*** Block opens ***

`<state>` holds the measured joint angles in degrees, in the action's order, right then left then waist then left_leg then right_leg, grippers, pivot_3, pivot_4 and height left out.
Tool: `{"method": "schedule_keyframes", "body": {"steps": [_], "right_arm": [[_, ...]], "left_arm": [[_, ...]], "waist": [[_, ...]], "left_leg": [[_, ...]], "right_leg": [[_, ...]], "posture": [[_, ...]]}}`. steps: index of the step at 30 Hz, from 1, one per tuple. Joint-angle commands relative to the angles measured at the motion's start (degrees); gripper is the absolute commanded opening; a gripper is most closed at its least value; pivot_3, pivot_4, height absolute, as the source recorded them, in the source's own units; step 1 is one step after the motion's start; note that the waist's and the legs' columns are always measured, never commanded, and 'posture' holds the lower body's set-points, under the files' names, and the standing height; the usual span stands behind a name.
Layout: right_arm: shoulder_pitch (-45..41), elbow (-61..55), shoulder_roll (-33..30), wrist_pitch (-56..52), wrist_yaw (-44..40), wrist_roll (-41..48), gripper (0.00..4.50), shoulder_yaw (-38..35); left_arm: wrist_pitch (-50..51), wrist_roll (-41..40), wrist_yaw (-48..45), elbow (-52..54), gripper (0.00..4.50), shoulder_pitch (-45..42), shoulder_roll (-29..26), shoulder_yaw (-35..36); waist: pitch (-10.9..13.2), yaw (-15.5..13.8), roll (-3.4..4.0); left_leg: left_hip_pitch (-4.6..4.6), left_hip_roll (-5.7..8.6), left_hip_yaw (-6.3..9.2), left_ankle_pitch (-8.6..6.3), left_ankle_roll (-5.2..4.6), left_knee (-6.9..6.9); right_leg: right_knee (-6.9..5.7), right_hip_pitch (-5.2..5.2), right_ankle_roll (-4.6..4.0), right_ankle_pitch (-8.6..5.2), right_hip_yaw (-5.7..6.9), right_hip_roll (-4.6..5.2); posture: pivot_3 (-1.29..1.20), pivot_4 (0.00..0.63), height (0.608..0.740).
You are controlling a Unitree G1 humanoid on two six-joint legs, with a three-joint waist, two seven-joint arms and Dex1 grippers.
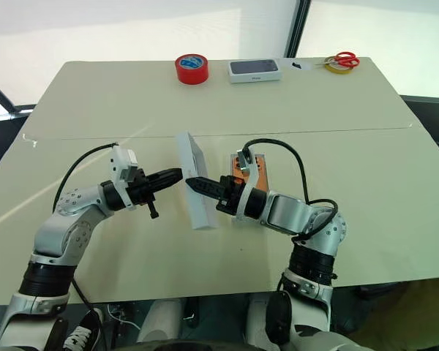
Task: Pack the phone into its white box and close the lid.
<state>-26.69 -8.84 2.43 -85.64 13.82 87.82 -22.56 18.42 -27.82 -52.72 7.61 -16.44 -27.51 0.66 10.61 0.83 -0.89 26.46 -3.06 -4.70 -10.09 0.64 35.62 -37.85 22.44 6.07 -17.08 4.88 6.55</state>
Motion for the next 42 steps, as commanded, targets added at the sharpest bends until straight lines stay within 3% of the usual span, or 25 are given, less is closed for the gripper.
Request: {"method": "schedule_keyframes", "body": {"steps": [1,8,15,18,20,25,28,31,34,36,39,42], "right_arm": [[0.29,1.71,-1.81,5.84,3.29,4.62,0.00,2.58],[1.82,4.53,-7.04,13.44,3.07,2.57,0.00,5.03],[1.09,5.18,-14.23,17.70,-2.27,-0.54,0.00,5.88],[2.86,4.85,-17.21,17.13,-4.25,1.97,1.02,5.74],[3.18,4.13,-21.66,16.85,-7.61,1.33,1.98,4.78],[5.17,4.99,-34.10,18.93,-18.41,-7.77,1.98,3.98],[6.37,3.37,-41.58,26.03,-25.58,-20.49,1.98,7.03],[6.72,0.75,-44.01,34.80,-30.68,-31.45,1.98,10.46],[9.48,-2.31,-44.93,41.95,-34.96,-40.86,1.16,14.77],[11.19,-3.71,-46.00,46.60,-37.37,-47.48,0.13,17.98],[11.27,-4.04,-45.34,49.03,-39.85,-50.77,0.05,18.68],[11.32,-3.96,-46.28,52.73,-42.47,-56.46,0.05,20.92]], "left_arm": [[0.01,0.20,0.01,2.68,0.06,0.43,0.42,-1.49],[-2.30,3.14,0.07,0.94,0.06,1.13,2.45,-5.47],[-4.71,5.43,0.35,-4.05,0.06,-1.37,6.41,-7.84],[-5.67,6.45,0.38,-6.53,0.00,-3.07,8.71,-9.39],[-6.51,7.27,0.26,-8.26,0.00,-4.15,10.17,-10.37],[-8.06,8.80,0.93,-12.23,0.00,-6.67,13.93,-11.97],[-5.85,8.14,1.55,-10.96,0.00,-7.56,16.12,-12.69],[-4.47,8.79,-0.74,-8.09,0.00,-6.35,12.95,-13.42],[-3.97,10.13,-4.71,-6.53,0.00,-4.20,6.59,-14.02],[-3.98,10.89,-6.70,-6.54,0.00,-3.37,3.46,-14.48],[-5.12,13.02,-5.92,-9.17,0.00,-3.66,2.16,-14.53],[-7.54,16.74,-2.49,-14.44,0.00,-6.56,4.45,-15.16]], "waist": [[0.00,-0.01,0.00],[-0.01,-0.13,0.00],[-0.04,-0.38,0.01],[-0.04,-0.59,0.01],[-0.04,-0.72,0.01],[-0.04,-1.33,0.01],[-0.04,-1.27,0.04],[0.00,-1.54,0.09],[-0.02,-1.05,0.11],[-0.02,-1.12,0.12],[0.02,-1.60,0.20],[0.03,-1.97,0.21]], "left_leg": [[0.00,0.00,0.00,0.00,0.00,0.00],[-0.01,0.00,-0.01,0.00,0.00,0.01],[-0.02,0.00,0.02,0.00,-0.01,0.06],[0.00,0.01,0.02,-0.01,-0.01,0.07],[0.01,0.01,0.00,-0.03,-0.06,0.09],[0.02,0.04,-0.04,-0.06,-0.10,0.12],[0.02,0.02,-0.04,-0.06,-0.11,0.14],[0.11,0.05,-0.06,-0.10,-0.17,0.26],[0.07,-0.01,-0.06,-0.11,-0.18,0.23],[0.03,-0.09,-0.04,-0.11,-0.18,0.19],[0.07,-0.09,-0.07,-0.11,-0.18,0.24],[0.08,-0.03,-0.01,-0.15,-0.21,0.40]], "right_leg": [[-0.01,0.01,0.00,0.00,0.00,0.00],[0.00,-0.02,0.00,0.00,0.00,-0.01],[0.02,-0.05,0.00,0.00,0.00,0.01],[0.03,-0.07,0.00,0.00,0.01,0.01],[0.08,-0.08,0.00,0.00,0.00,0.02],[0.11,-0.06,0.00,0.00,0.00,0.05],[0.13,-0.06,0.00,0.00,0.00,0.02],[0.15,-0.03,0.02,0.00,0.00,0.02],[0.16,-0.02,0.02,0.00,-0.01,-0.04],[0.16,-0.03,0.01,0.00,0.00,-0.11],[0.17,0.00,0.01,0.00,0.00,-0.08],[0.43,-0.01,-0.04,-0.03,0.04,0.01]], "posture": [[0.00,0.150,0.740],[0.00,0.150,0.740],[0.00,0.150,0.740],[0.00,0.150,0.740],[0.00,0.150,0.740],[0.00,0.150,0.740],[0.00,0.150,0.740],[0.00,0.150,0.740],[0.00,0.150,0.740],[0.00,0.150,0.740],[0.00,0.150,0.740],[0.00,0.150,0.740]]}}
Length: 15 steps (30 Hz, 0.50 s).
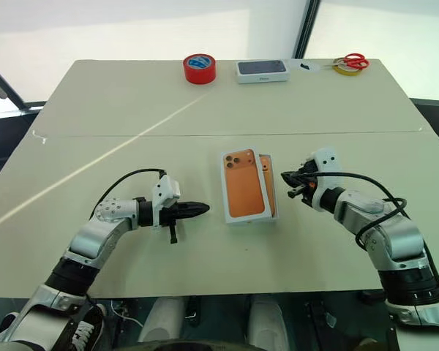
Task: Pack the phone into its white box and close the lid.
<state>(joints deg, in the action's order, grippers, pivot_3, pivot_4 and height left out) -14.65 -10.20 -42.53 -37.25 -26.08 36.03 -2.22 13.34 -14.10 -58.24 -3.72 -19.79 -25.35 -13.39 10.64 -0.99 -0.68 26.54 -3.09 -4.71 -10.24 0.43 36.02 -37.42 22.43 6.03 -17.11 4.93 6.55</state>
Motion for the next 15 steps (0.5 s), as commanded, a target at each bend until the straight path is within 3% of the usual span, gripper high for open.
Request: {"method": "schedule_keyframes", "body": {"steps": [1,8,15], "right_arm": [[-0.36,-2.91,-1.47,5.45,-3.75,-6.04,0.05,1.20],[-0.25,-1.96,-0.30,6.60,-7.02,-10.18,0.05,1.68],[0.94,-1.96,0.61,6.84,-7.35,-13.53,0.05,1.33]], "left_arm": [[-3.18,3.99,4.53,-5.10,0.00,-4.45,3.84,-1.31],[-3.95,7.40,7.77,-13.09,0.00,-10.46,13.50,-4.72],[-2.45,6.08,8.24,-11.49,0.00,-12.00,15.96,-2.72]], "waist": [[-0.01,-0.34,0.01],[-0.01,-1.48,-0.01],[-0.01,-1.31,-0.01]], "left_leg": [[0.00,0.01,0.03,-0.03,-0.04,0.02],[0.02,0.18,-0.05,-0.13,-0.24,0.11],[0.01,0.16,-0.04,-0.12,-0.23,0.14]], "right_leg": [[0.15,-0.08,-0.04,-0.01,0.02,0.02],[0.18,-0.25,0.23,0.14,0.01,0.16],[0.16,-0.38,0.23,0.15,0.01,0.16]], "posture": [[0.00,0.150,0.740],[0.00,0.150,0.740],[0.00,0.150,0.740]]}}
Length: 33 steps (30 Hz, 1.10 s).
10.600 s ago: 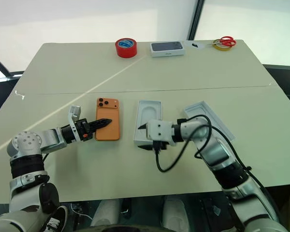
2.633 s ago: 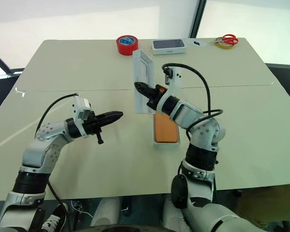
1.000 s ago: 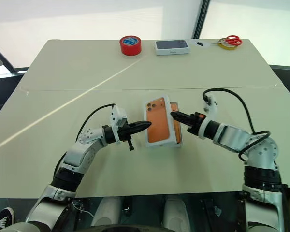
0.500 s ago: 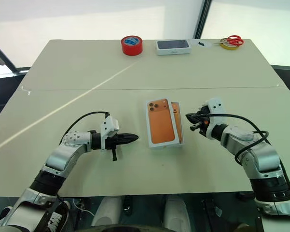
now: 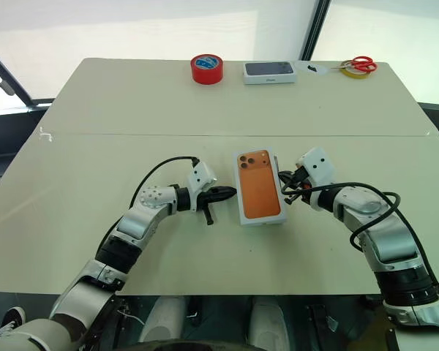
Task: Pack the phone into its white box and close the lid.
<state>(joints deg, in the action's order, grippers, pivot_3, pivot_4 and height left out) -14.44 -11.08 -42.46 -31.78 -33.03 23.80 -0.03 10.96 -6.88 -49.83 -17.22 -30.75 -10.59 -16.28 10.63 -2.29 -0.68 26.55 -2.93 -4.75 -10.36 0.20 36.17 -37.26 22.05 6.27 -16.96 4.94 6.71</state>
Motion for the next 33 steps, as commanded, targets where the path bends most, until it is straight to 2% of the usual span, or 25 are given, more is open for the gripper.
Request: {"method": "schedule_keyframes", "body": {"steps": [1,13,25,28,30,33], "right_arm": [[0.87,-0.69,0.67,1.50,-0.26,-1.94,0.05,-0.93],[-2.31,5.19,1.57,3.52,-0.66,-7.07,0.05,-1.85],[-6.05,9.62,3.02,7.17,1.34,-12.96,0.05,-1.50],[-8.44,10.33,4.60,7.67,1.02,-9.09,0.05,-5.98],[-8.25,7.74,5.11,7.13,-3.17,-4.24,0.05,-7.98],[-4.88,4.05,3.36,5.53,-10.70,-0.57,0.05,-7.15]], "left_arm": [[-0.30,-0.91,0.19,1.59,0.00,-1.26,1.43,0.35],[-1.22,0.36,2.02,-1.79,0.00,-3.24,3.20,0.22],[-2.15,-0.51,3.77,1.29,0.00,-2.47,2.44,2.56],[-2.08,-2.27,4.95,3.20,0.00,-4.68,3.96,4.60],[-1.41,-3.96,6.49,3.70,0.00,-6.53,5.92,6.25],[-1.56,-2.92,6.67,1.46,0.00,-8.84,7.54,5.23]], "waist": [[0.00,-0.01,0.00],[0.00,0.08,0.00],[0.00,0.20,0.00],[0.00,0.11,0.00],[0.01,-0.03,-0.01],[0.01,-0.07,-0.01]], "left_leg": [[0.00,0.00,0.00,0.00,0.00,0.00],[0.01,0.02,-0.04,0.01,0.00,0.00],[0.00,0.01,-0.05,0.02,0.02,0.01],[0.00,0.00,-0.05,0.02,0.03,0.00],[0.02,0.01,-0.03,0.03,0.03,0.01],[-0.01,0.05,0.00,0.02,0.02,0.03]], "right_leg": [[0.00,0.00,0.00,0.00,0.00,0.00],[-0.03,0.01,0.03,0.02,0.00,-0.01],[-0.08,0.04,0.05,0.03,0.00,-0.02],[-0.08,0.05,0.06,0.03,-0.01,-0.02],[-0.08,0.03,0.07,0.04,0.00,-0.02],[-0.04,-0.12,0.18,0.10,0.01,-0.02]], "posture": [[0.00,0.150,0.740],[0.00,0.150,0.740],[0.00,0.150,0.740],[0.00,0.150,0.740],[0.00,0.150,0.740],[0.00,0.150,0.740]]}}
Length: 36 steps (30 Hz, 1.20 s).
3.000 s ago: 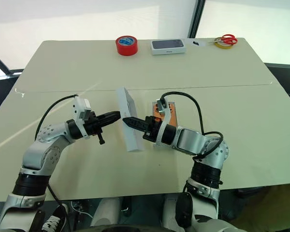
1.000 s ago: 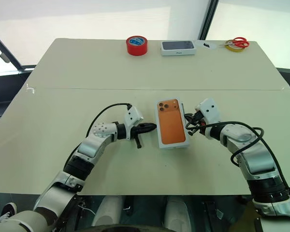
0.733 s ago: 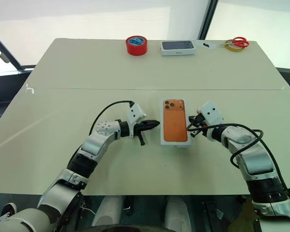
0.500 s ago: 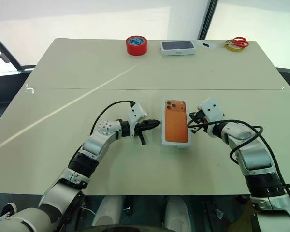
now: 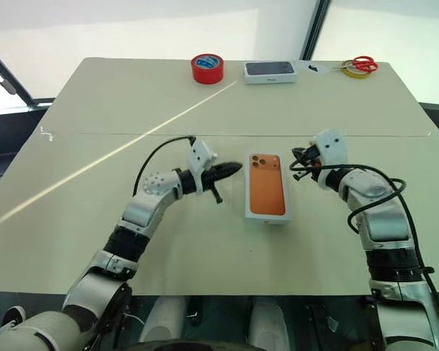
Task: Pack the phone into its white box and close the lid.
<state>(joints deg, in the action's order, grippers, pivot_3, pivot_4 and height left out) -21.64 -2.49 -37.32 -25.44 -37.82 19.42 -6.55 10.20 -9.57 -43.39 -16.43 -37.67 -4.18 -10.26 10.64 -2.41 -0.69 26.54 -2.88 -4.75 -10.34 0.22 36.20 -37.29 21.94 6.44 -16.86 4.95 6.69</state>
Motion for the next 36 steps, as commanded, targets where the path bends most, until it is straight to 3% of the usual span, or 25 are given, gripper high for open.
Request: {"method": "schedule_keyframes", "body": {"steps": [1,5,10,15,19,25,29,36], "right_arm": [[3.67,-5.01,-2.85,-0.03,-7.28,2.56,0.05,0.63],[9.19,-4.89,-7.98,7.28,-11.04,-7.19,0.05,8.28],[10.24,-3.67,-7.35,8.80,-11.70,-9.17,0.05,10.55],[7.49,-2.38,-4.30,6.42,-10.13,-4.11,2.44,4.22],[6.75,-3.09,-4.35,3.99,-12.61,1.89,4.47,-0.56],[8.04,-2.22,-10.43,-0.70,-17.94,7.15,4.50,-6.85],[10.81,-0.06,-14.62,1.45,-22.81,7.68,4.50,-10.41],[14.00,5.07,-18.65,7.31,-27.86,5.58,4.50,-12.72]], "left_arm": [[-2.03,2.59,0.83,-1.27,0.00,-2.58,0.78,-2.61],[-5.95,13.84,0.23,-12.26,0.00,-5.14,-2.25,-11.64],[-7.11,16.69,-3.28,-17.99,0.00,-4.72,-3.97,-14.96],[-8.78,7.75,-0.62,-13.02,2.37,-4.77,-3.98,-3.15],[-2.99,1.15,-3.73,-4.52,4.40,-1.28,-9.34,3.67],[10.49,-6.75,-7.39,10.59,4.48,11.11,-23.27,13.00],[9.90,-7.72,-9.46,13.46,4.48,17.94,-31.54,17.73],[15.13,-14.10,-10.86,18.33,4.48,26.04,-36.69,24.99]], "waist": [[0.00,0.09,0.00],[-0.02,0.26,0.03],[-0.78,0.47,-0.01],[-0.93,0.53,-0.09],[-0.83,0.58,-0.03],[-0.82,1.04,0.02],[-0.80,1.39,0.00],[-0.81,1.74,0.03]], "left_leg": [[-0.03,0.02,0.01,-0.01,-0.01,-0.01],[-0.12,0.04,-0.01,-0.02,-0.02,0.00],[-0.28,-0.04,0.03,-0.04,0.01,-0.03],[-0.32,-0.08,0.18,-0.06,-0.01,-0.05],[-0.09,-0.07,0.17,-0.03,-0.01,-0.04],[-0.15,-0.08,0.04,-0.04,0.00,-0.09],[-0.15,-0.06,0.11,-0.04,0.01,-0.06],[-0.15,-0.08,0.14,-0.05,0.00,-0.11]], "right_leg": [[0.04,-0.06,0.01,0.00,0.01,0.00],[0.04,-0.10,0.01,0.00,0.01,0.00],[0.10,-0.09,0.00,-0.01,0.02,-0.05],[0.16,-0.29,-0.01,-0.01,0.03,-0.03],[0.03,0.00,0.00,0.01,0.02,-0.02],[0.04,-0.07,0.01,0.01,0.02,-0.01],[0.06,-0.01,-0.02,-0.01,0.06,0.01],[0.09,0.11,-0.02,-0.01,0.01,0.12]], "posture": [[0.00,0.150,0.740],[0.00,0.150,0.740],[0.00,0.150,0.740],[0.00,0.150,0.740],[0.00,0.150,0.740],[0.00,0.150,0.740],[0.00,0.150,0.740],[0.00,0.150,0.740]]}}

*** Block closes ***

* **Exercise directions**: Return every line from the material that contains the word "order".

* **Exercise solution**:
`<state>` holds the measured joint angles in degrees, in the action's order, right then left then waist then left_leg then right_leg, grippers, pivot_3, pivot_4 and height left out.
<state>(joints deg, in the action's order, grippers, pivot_3, pivot_4 and height left out) -14.65 -10.20 -42.53 -37.25 -26.08 36.03 -2.22 13.34 -14.10 -58.24 -3.72 -19.79 -25.35 -13.39 10.64 -0.99 -0.68 26.54 -3.09 -4.71 -10.24 0.43 36.02 -37.42 22.43 6.03 -17.11 4.93 6.55</state>
<state>(joints deg, in the action's order, grippers, pivot_3, pivot_4 and height left out) -14.44 -11.08 -42.46 -31.78 -33.03 23.80 -0.03 10.96 -6.88 -49.83 -17.22 -30.75 -10.59 -16.28 10.63 -2.29 -0.68 26.55 -2.93 -4.75 -10.36 0.20 36.17 -37.26 22.05 6.27 -16.96 4.94 6.71</state>
<state>(joints deg, in the action's order, grippers, pivot_3, pivot_4 and height left out) -21.64 -2.49 -37.32 -25.44 -37.82 19.42 -6.55 10.20 -9.57 -43.39 -16.43 -37.67 -4.18 -10.26 10.64 -2.41 -0.69 26.54 -2.88 -4.75 -10.34 0.22 36.20 -37.29 21.94 6.44 -16.86 4.95 6.69</state>

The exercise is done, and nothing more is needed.